The Simulator in Hawk can be used to test changes to the cluster without actually changing the configuration. By enabling the simulator, resources and constraints can be edited, created or deleted freely, and the Status view will update instantly with the new expected state of the cluster. This makes it easy to test complex resource constraints, for example.

In this section, we will demonstrate that our fencing device works, first by testing the cluster resource using the Simulator, and second by actually triggering a fence event.

Fence Cluster Resource

In Configuring fencing we configured a external/libvirt resource.

Using the simulator, we can test that the cluster configuration of this cluster resource is correct without actually triggering a reboot of any cluster node.

_images/enable-simulator.png

To do this, go to the Status view in Hawk and enable the Simulator using the toggle in the upper right corner of the window.

At the top of the main area of the Hawk application, a new panel should appear.

_images/simulator-enabled.png

To simulate that the node alice experiences a failure that requires fencing, inject a Node Event using the + Node button in the Simulator panel. This opens a dialog where you can choose which node and what event to simulate. In this case, we want to simulate an unclean event. unclean is Pacemaker code for a node that is in need of fencing.

_images/simulator-node-event.png

The node event is added to the current simulation queue, in the middle of the simulator panel. To run the simulator, press the Run button on the right side of the panel.

The Results button will turn green, indicating that there are simulation results available to examine.

_images/simulator-run.png

In the modal dialog that opens when the Results button is clicked, you can see a summary of the events that the cluster would initiate if this event occurred.

_images/simulator-results-1.png

In this case, we can verify that the cluster would indeed attempt to fence the node alice, as seen on the second line in the transition list:

Executing cluster transition:
 * Pseudo action:   libvirt-fence_stop_0
 * Fencing alice (reboot)
 * Pseudo action:   stonith_complete
 * Pseudo action:   all_stopped
 * Resource action: libvirt-fence   start on bob1
 * Resource action: libvirt-fence   monitor=3600000 on bob1

The graph view can sometimes be confusing if there are a lot of actions being triggered, but this example serves as a nice introduction to reading transition graphs.

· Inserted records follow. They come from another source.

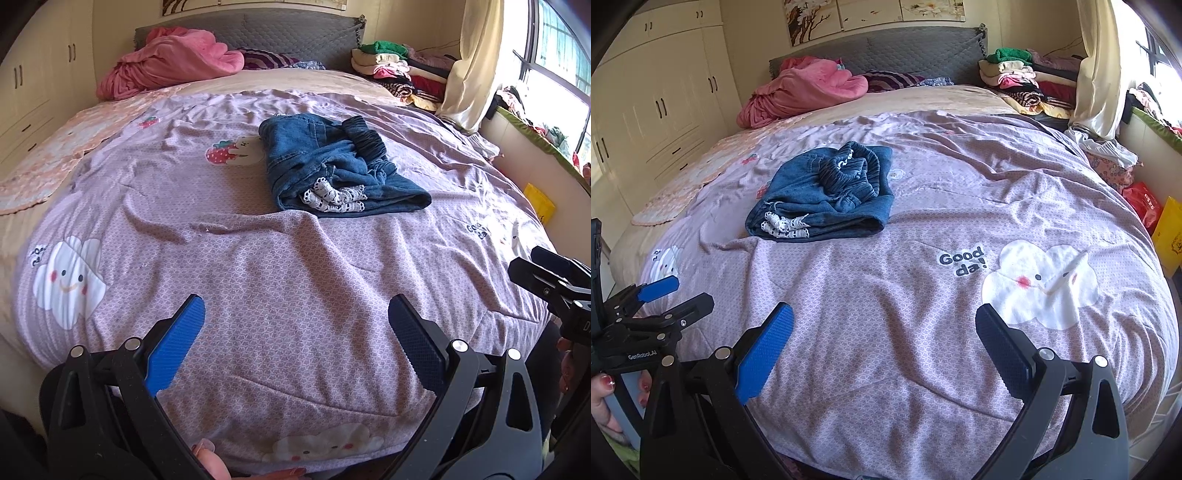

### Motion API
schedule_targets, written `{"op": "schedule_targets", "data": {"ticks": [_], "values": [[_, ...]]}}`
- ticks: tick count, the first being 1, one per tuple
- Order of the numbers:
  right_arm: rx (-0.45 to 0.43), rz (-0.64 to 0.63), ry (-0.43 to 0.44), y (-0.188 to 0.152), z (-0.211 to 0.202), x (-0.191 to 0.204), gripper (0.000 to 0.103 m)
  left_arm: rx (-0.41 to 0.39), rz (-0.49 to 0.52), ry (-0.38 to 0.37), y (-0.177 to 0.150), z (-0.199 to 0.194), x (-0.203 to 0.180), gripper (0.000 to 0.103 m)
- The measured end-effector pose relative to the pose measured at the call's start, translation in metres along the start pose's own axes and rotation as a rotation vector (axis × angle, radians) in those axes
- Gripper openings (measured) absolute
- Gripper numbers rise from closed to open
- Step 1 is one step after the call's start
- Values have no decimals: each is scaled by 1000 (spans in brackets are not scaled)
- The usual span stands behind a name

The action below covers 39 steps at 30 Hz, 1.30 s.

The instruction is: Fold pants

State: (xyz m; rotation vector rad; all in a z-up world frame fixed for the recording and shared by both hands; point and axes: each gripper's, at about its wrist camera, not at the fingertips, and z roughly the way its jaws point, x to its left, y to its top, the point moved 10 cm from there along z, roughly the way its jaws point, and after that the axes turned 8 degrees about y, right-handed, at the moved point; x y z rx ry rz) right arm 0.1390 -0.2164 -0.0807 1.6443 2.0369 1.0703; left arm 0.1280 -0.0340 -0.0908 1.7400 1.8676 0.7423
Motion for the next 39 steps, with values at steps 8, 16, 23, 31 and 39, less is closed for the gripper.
{"op": "schedule_targets", "data": {"ticks": [8,16,23,31,39], "values": [[3,5,-5,0,0,-3,98,16,-4,-2,-2,2,0,93],[4,0,-9,0,1,-2,98,18,-5,-3,-1,3,-2,93],[5,0,-9,0,2,-1,98,16,-6,-1,-1,3,-1,93],[3,2,-12,1,1,-2,98,14,-8,0,-1,3,0,93],[7,3,-16,1,0,-2,98,16,-9,-4,0,2,0,93]]}}
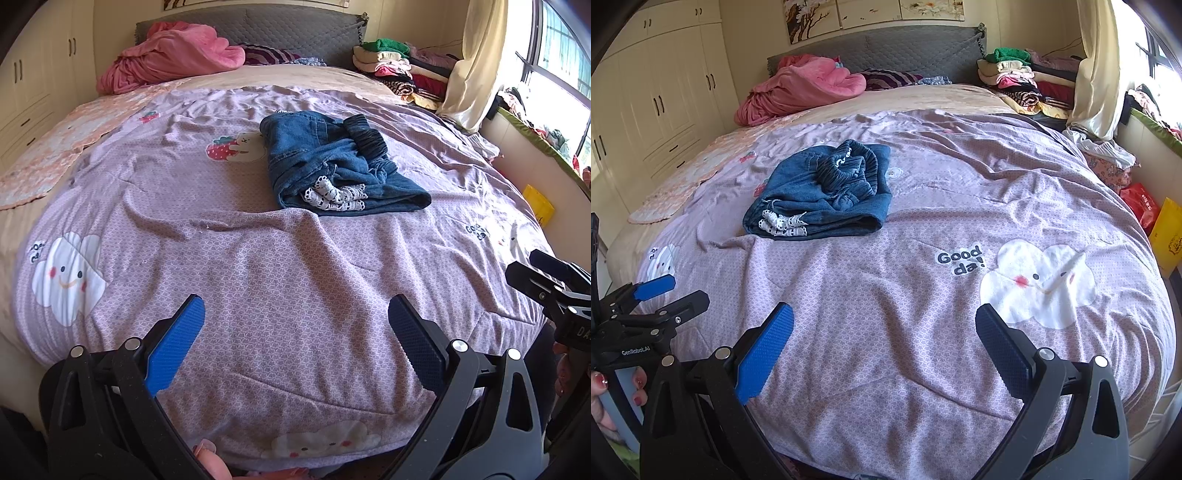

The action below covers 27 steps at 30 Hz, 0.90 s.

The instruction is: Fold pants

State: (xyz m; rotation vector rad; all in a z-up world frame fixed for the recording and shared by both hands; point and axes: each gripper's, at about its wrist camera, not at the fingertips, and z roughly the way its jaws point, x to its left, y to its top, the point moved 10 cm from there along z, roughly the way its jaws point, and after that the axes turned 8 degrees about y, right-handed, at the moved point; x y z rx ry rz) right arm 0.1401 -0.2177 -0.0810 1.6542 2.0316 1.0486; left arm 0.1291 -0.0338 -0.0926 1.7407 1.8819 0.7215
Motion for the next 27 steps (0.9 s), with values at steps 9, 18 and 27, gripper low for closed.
{"op": "schedule_targets", "data": {"ticks": [9,18,27], "values": [[6,5,-3,-2,2,-1,98,1,4,-3,0,-3,0,93],[20,19,-11,-5,11,-12,98,27,3,12,0,3,8,93],[20,141,-147,19,22,-122,98,15,-124,172,64,50,111,93]]}}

_images/simulator-results-2.png

In the graph, we can see that the cluster reboots alice, and in parallel restarts the fencing device on another node (since it was running on alice before the event).

Exit the simulator using the the Disable Simulator toggle at the top right.

Fence Event

To trigger a fence event, we use the virsh command tool on the hypervisor machine.

Since we are going to make alice reboot, we should use Hawk from one of the other nodes. Go to https://localhost:7632/ [1] to log in to bob2. The Hawk interface should look the same as on alice.

As root, run the following command:

$ virsh suspend hawk-guide_alice

At the same time, keep an eye on the Status view on bob2.

Suspending the VM has the same effect as a network outage would have, and the only recourse the cluster has is to fence the node which is no longer responding.

A sequence of events will occur in rapid succession:

  1. The libvirt-fence resource which was running on alice will enter an unknown state (shown with a yellow question mark in the Status view).
  2. The node alice may briefly appear to be in an unclean state, but will quickly move to stopped as the fence action completes.
  3. libvirt-fence will start on one of the Bobs. It may briefly appear to be running both on alice and on one of the Bobs. Since alice has been fenced, Pacemaker knows that the resource is no longer running there. However, it is conservatively waiting until alice reappears before updating the status of the resource.
  4. alice will reboot and turn green again.

Fencing was successful.

Footnotes

[1]We are logging into bob2 here rather than bob1, since we triggered a reboot of bob1 while configuring fencing which unfortunately disrupted the port forwarding that Vagrant configured for us. We can still reach Hawk on bob1 by connecting directly to its IP address: https://10.13.38.11:7630/